The comment from my professor and the chair of my dissertation committee, scrawled at the bottom of a section titled “Baking Banana Bread,” and barely legible said:
“I think this section needs to do more.”
But WHAT? I wanted to scream.
Instead, I pondered, I mulled, I percolated, I discussed with friends. Did I need this section at all? Was it repeating something I’d already expressed in the section on making Mom’s Chicken Divan? Could I make it say something different?
Could I, should I “kill my darlings?”
The hardest part of revising is knowing when to let it go, and knowing when to keep pushing through, moving blocks of text around, re-writing, adding and removing words, deepening and broadening the ideas. And of course, knowing when it’s done.

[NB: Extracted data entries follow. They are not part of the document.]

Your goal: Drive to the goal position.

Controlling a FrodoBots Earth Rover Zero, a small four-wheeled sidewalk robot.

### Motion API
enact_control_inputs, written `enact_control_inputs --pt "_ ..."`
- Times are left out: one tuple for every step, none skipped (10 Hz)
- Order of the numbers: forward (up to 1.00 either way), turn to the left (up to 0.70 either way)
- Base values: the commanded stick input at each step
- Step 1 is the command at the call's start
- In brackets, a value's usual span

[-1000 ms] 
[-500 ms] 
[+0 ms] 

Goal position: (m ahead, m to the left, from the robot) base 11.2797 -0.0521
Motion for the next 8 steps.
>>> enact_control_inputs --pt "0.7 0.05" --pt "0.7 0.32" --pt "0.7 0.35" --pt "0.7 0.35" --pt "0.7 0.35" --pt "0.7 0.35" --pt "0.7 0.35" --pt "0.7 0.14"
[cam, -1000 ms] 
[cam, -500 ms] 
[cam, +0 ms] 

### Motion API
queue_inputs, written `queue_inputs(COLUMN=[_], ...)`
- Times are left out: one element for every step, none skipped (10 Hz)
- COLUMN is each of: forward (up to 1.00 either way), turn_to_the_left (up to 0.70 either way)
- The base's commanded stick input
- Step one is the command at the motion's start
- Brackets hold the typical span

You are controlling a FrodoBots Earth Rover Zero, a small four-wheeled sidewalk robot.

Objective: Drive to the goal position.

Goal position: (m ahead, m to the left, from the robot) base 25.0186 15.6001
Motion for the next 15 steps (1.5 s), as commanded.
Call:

But is it ever done? Over burgers and beer the other night with my friend Samantha Tetangco we spent a good amount of time talking about The Dissertation. Sam finished hers last year; this year she’s been teaching English at UNM. She is still working on what was her dissertation, and is now her novel-in-progress. She’s working on it diligently.
We talked about a panel we’d both attended at the 2010 AWP conference: a group of writers talking about AFTER the MFA. It was eye-opening. They’d all spent a few more more years revising their work before getting their books published.
A few more years? I thought then. I’ve already been working on this damn book since 2005. It was discouraging.
But now, as I think about the most immediate deadline in my future– the dissertation defense–it is encouraging to think that my dissertation does not need to be ready to run to a publisher or an agent. Sure, I want my dissertation to be the best it can be. Yes, I want to present good work to my committee. Of course I will spend hours each day preparing for my defense (which means writing). But it doesn’t have to be perfect.
What I do need to work on is making sure that I don’t quit after the dissertation, that I find a way, even if like Sam I only write an hour a day, to keep moving forward, keep pushing, revising, revisiting, rewriting until I’ve made something I could take to a publisher or an agent…. at which point he or she will probably want me to revise and rewrite once again, maybe twice.
It always comes back to this: that writing is a lot like life, we’re always revising. If not, we might as well give up all together.